Sunday, September 25, 2011

Tier Network is Dead, Long Live the Flat Network

An interesting article was published few days ago on The Register by Timothy Prickett Morgan, talking on the traditional three-tier networks versus flat networks. While the topic is not new, it seems that more datacenter networks now adopt the high-performance architectures and go flat.

The three-tier network is the traditional hierarchical datacenter network and it was never fast enough, nor cost effective enough, but was championed by Cisco and therefore used in many places. The HPC side of the world went for the flat networks, which delivers lower latency, higher utilization and of course, is much more cost effective. Many of the new “web 2.0” applications today adopt the HPC concepts of parallelism and suffer from low performance in the three-tier network. Going to flat network is the ideal situation for them.

It was funny the read that Blade Network (now IBM) agrees that the datacenter application are going the HPC way, but their company vision is to continue with the three-tier concept… well… in my eyes this is the right decision if you want to stay behind… Flat network, such as CLOS network, is the better way for any large scale system, both for performance and for cost.

Thursday, September 22, 2011

The Texas Advanced Computing Center (TACC) Revealed Plans to Deploy a 10 Petaflops System

TACC announced today plans to deploy one of the world fastest supercomputer – a 10 petaflop machine in the beginning of 2013. The money is coming from the National Science Foundation's (NSF) "eXtreme Digital" (XD) program.

When completed, the system will comprise several thousand Dell servers with Intel Sandy Bridge-EP CPUs (PCI-Express Generation 3).  The CPUs will provide 2 petaflops of peak performance. The system will also include the Intel Knights Corner accelerators (finally another option instead of NVIDIA) that will add additional 8 petaflops for a total of 10 petaflops. The cluster will be connected with InfiniBand FDR 56Gb/s network , which according to HPC Wire is from Mellanox (well… this is an easy guess…).

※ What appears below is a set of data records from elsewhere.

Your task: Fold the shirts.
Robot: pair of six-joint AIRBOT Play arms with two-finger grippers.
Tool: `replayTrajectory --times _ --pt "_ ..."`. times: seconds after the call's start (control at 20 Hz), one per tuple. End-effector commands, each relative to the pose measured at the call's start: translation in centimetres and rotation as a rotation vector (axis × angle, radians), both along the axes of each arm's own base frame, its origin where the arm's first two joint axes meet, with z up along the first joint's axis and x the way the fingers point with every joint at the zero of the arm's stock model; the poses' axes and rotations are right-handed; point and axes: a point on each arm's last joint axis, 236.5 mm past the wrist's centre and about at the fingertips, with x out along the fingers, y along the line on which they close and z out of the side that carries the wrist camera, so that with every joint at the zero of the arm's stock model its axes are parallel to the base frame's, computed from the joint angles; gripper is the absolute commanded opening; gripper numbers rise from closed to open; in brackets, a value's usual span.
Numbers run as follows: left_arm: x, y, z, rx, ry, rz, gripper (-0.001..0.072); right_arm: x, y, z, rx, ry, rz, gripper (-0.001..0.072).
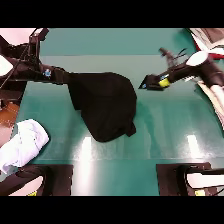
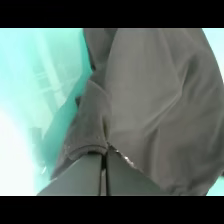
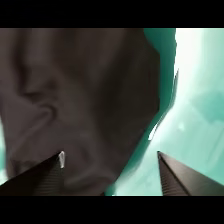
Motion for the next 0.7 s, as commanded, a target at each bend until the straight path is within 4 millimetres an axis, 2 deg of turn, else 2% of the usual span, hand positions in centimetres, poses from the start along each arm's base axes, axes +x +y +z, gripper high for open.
replayTrajectory --times 0.0,0.15,0.25,0.3,0.4,0.55,0.6,0.65 --pt "-1.3 0.8 -0.1 0.047 0.031 -0.018 0.0024 -0.2 2.7 -5.8 -0.017 0.071 0.013 0.0595" --pt "-1.3 0.7 -0.1 0.043 0.034 -0.016 0.0024 0.1 4.4 -7.0 0.025 0.091 -0.005 0.0586" --pt "-1.3 0.7 -0.1 0.032 0.044 0.001 0.0024 0.4 4.5 -7.5 0.025 0.09 -0.016 0.0577" --pt "-1.4 0.7 -0.1 0.031 0.044 0.0 0.0024 0.5 4.5 -7.6 0.024 0.087 -0.02 0.0511" --pt "-1.4 0.7 -0.1 0.03 0.045 0.001 0.0024 0.6 4.5 -7.5 0.025 0.073 -0.003 0.0013" --pt "-1.3 0.7 -0.1 0.02 0.052 0.014 0.0024 -0.1 4.7 -6.7 0.026 0.059 0.07 0.0018" --pt "-1.3 0.7 0.1 0.017 0.046 0.015 0.0024 -0.1 4.8 -5.5 0.031 0.039 0.099 0.0017" --pt "-1.3 0.6 0.8 0.012 0.029 0.015 0.0024 0.2 4.8 -3.6 0.033 -0.01 0.124 0.0017"
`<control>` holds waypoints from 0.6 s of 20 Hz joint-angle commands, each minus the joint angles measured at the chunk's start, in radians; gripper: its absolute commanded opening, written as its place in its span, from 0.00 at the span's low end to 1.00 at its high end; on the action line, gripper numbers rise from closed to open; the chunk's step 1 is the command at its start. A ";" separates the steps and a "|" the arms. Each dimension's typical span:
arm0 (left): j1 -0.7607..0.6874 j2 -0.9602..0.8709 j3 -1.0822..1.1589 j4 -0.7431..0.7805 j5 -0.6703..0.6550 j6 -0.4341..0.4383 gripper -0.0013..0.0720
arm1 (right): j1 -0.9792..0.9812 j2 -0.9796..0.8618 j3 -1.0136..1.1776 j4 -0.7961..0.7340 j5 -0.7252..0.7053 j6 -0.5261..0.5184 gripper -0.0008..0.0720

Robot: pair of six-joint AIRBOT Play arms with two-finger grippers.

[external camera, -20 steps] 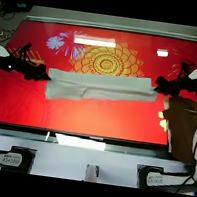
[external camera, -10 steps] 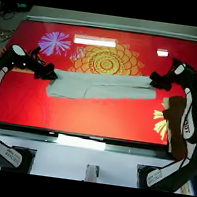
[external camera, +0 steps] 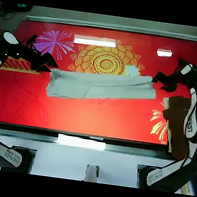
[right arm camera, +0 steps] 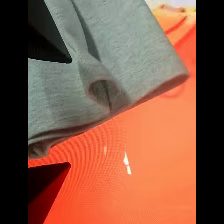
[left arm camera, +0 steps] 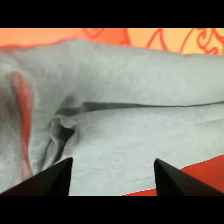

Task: Fold the shirts.

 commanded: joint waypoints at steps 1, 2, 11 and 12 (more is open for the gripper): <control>-0.015 0.064 0.068 -0.002 -0.026 0.023 0.83 | -0.024 -0.039 0.002 0.068 0.031 0.010 0.93; -0.021 0.083 0.070 -0.002 -0.025 0.024 0.83 | -0.023 -0.052 0.002 0.089 0.034 0.009 0.93; -0.126 0.161 0.071 -0.006 -0.016 0.024 0.83 | -0.023 -0.105 0.000 0.257 0.064 0.002 0.92; -0.139 0.161 0.071 -0.006 -0.016 0.026 0.83 | -0.023 -0.113 0.000 0.267 0.077 0.002 0.92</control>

This is a great win for commodity HPC (we do not like proprietary), a great system for research, and a great win for the companies that really drive HPC innovations – Intel and Mellanox, and for the company that knows how to package it together – Dell. I really hope that now Dell will increase its investment in HPC activities, such as workshops etc, as it seems that they went the other way.

I hope to see many more!

Wednesday, September 14, 2011

$126 Million Approved by US Senate Appropriations Committee for Fiscal Year 2012 For Exascale Development

As mentioned at, the Senate Appropriations Committee voted September 7th to approve the amount as part of the fiscal 2012 energy and water appropriations bill, which starts October 1st, 2011. Also mentioned that in a report accompanying the bill, the Senate appropriators say Energy plans to deploy the first Exascale system in 2018, despite challenges.

Good news indeed. You can argue if the funding is enough to accelerate the development toward the Exascale, but the indication on 2018 as the target year for the first Exascale machine is an encouraging news. My only hope is that part of the funding will go toward commodity-based development. I would hate to see the entire funding go toward proprietary solutions (we saw what happened with Blue Waters…)

Since my systems are not as big as the ones in the large, known, famous HPC centers (well… I do not have the funding that they get…), any development around standard-based solutions will help my systems to be better, faster and stronger as I can use the same building blocks. I would like to have my own small Exascale-like system in 2018 too … :-)

Thursday, September 8, 2011

All the Clouds Around Block my View…

Cloud computing is (well… for quite some time now) the new buzz word. All the different vendors try to teach us what cloud computing is and why it is so good for us and every day you can find 10 different conferences on cloud computing…  I never saw so many different explanations to a single term. Some define cloud computing as utility computing, others as service computing or grid computing or computing by the hour. I prefer to call it “stop wasting my time”… ;-)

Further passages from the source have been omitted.